Nonetheless, this year, the Bush administration managed to negotiate a series of secret agreements, mostly on military and terrorism issues. Under those deals, Iran agreed to keep its forces out of northern Iraq before, during and after the U.S.-led war. After the fighting began, Iranian Revolutionary Guards helped US and British forces take the Faw peninsula and the southern city of Basra. During the war, Iranian naval and air forces prevented Iraqi terrorist attacks in Gulf waters. After initial attempts at subversion, Iran helped the Americans calm a jittery Shiite populace and persuade their Iraqi coreligionists to accept limited cooperation with US forces in Najaf, Karbala and Baghdad.

In Lebanon, Iran barred the Hizballah from carrying out cross-border terrorist raids.

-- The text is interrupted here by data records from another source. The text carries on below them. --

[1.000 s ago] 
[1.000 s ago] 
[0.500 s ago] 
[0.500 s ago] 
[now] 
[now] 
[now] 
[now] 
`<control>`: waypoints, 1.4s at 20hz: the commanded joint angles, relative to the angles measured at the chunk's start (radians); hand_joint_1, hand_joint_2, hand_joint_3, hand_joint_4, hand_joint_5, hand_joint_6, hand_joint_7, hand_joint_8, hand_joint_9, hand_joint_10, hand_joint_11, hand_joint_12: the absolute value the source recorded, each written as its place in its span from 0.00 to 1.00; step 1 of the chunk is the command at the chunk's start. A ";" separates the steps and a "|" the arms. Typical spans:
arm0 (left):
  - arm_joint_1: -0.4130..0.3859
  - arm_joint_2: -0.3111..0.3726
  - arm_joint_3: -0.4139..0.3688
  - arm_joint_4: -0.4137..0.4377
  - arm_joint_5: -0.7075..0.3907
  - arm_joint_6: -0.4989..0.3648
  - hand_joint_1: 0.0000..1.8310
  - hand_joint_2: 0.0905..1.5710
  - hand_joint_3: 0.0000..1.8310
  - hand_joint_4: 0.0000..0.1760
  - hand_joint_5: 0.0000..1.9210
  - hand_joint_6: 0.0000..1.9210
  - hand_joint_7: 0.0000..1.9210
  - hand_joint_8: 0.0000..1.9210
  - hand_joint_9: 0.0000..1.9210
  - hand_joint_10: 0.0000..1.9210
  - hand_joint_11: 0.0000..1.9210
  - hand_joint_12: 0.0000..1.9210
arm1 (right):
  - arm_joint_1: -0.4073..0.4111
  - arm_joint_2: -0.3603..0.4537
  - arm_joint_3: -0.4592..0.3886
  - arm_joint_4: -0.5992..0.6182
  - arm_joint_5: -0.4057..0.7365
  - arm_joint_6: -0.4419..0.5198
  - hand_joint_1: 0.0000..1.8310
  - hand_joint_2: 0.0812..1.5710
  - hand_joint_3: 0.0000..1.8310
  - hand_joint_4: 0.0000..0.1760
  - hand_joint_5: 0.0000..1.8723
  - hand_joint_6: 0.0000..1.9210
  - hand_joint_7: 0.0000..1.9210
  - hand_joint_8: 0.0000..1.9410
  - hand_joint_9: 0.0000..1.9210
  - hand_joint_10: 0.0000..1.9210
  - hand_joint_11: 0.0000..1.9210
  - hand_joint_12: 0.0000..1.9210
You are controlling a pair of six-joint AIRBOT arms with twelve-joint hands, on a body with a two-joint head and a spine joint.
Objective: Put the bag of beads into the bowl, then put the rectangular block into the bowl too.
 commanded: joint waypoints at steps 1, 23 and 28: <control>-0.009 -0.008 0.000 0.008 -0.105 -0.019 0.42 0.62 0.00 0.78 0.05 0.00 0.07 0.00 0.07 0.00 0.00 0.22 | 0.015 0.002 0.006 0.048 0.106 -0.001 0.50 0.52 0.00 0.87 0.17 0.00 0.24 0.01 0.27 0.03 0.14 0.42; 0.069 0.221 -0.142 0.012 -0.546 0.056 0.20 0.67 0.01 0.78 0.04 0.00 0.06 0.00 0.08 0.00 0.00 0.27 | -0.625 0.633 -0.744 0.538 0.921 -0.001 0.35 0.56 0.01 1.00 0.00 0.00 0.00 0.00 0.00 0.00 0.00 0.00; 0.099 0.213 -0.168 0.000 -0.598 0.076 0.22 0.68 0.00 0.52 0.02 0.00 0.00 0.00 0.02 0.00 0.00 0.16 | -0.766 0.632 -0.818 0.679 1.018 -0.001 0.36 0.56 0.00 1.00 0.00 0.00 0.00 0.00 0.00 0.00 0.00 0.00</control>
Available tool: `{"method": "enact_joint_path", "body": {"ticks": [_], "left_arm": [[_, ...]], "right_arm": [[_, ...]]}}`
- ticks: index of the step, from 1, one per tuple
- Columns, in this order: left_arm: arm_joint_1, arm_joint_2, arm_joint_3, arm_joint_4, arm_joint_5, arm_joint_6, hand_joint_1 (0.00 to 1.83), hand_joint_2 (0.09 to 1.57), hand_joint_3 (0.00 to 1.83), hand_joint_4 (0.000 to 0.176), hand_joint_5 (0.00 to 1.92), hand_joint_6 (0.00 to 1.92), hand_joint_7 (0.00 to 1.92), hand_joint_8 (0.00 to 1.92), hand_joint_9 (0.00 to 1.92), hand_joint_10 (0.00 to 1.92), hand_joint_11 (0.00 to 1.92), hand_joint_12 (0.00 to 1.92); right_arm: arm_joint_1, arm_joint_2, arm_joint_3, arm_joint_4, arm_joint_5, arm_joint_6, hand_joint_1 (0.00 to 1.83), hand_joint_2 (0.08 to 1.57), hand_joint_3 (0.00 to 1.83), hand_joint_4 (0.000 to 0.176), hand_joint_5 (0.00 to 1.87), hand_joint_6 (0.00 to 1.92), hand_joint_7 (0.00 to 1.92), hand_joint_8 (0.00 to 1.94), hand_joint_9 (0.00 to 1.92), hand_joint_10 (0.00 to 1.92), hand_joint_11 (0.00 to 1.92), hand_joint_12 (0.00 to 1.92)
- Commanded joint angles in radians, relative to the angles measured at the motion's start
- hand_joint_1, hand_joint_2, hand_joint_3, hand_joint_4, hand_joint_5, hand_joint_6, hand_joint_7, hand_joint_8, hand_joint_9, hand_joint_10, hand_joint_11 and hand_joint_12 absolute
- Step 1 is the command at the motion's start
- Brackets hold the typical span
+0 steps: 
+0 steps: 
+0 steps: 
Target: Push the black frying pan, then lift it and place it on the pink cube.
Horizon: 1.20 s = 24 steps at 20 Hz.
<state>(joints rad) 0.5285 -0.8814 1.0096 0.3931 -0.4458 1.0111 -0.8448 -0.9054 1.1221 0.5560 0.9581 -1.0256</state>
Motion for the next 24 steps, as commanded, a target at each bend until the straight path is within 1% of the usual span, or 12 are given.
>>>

All these concessions boiled down to a message to the United States: Look what we are prepared to do for you – it would be worth your while for us to talk.

DEBKA-Net-Weekly’s Iranian sources report that Iran’s ethnic Arab defense minister, Admiral Ali Shamkhani, spent the past 10 days explaining this strategy in meetings with senior army and Revolutionary Guards commanders.

Teheran, he argued, must very clear when it tells the United States that Iran is not Iraq and the Iranian military is nothing like the Iraqi armed forces. Taking his message of deterrence a step further, Shamkhani said Iran must accelerate its purchases of advanced weapons systems, such as long-range missiles, warplanes and submarines, so as to make the United States think twice about attacking it. At the same time, he said, Iran must continue to challenge the United States on all fronts -- Afghanistan, the Gulf, the Middle East and Central Asia – while engaging the Americans in dialogue. These negotiations must be dragged out until Iran achieves its nuclear option.

DEBKA-Net-Weekly’s Iranian experts sum up Shamkhani’s argument as follows: Tehran is open to an accord with Washington based on Iran occupying a lead-position as a friendly regional power subject to the radical reform of its regime - provided Washington agrees to Iran’s possession of a nuclear option. That option need not be consummated immediately as long as Iran is left with capabilities for quickly assembling a bomb. Equally important to Iran is an accord with the US for the distribution of the Caspian Sea oil reserves – a historically outstanding issue among the Caspian nations, including Russia.

If Washington’s refuses to give way on those points, then Tehran shifts from accommodation mode to confrontation on all fronts, including the sphere of terror.

The United States, of course, takes a completely different view. Should it indeed decide to tap Tehran as strongest power in the Gulf and a regional partner, Iran’s government must undergo radical change and on no account be in possession of nuclear weapons in any shape or form.

This is the impasse reached after months spent by the two sides in long and tortuous negotiations.

The moment has come for President George W. Bush to decide between two paths: to go on with secret diplomacy in the hope of melting Iran’s intransigence on the nuclear issue, or going straight into military action to wipe out its rogue nuclear program, a blow that would almost certainly unseat the Shiite revolutionary regime. Just over two months after embarking on war against Iraq, the White House is again deep in deliberations over whether to launch a far more complex and extensive campaign against the leading regional power, Iran.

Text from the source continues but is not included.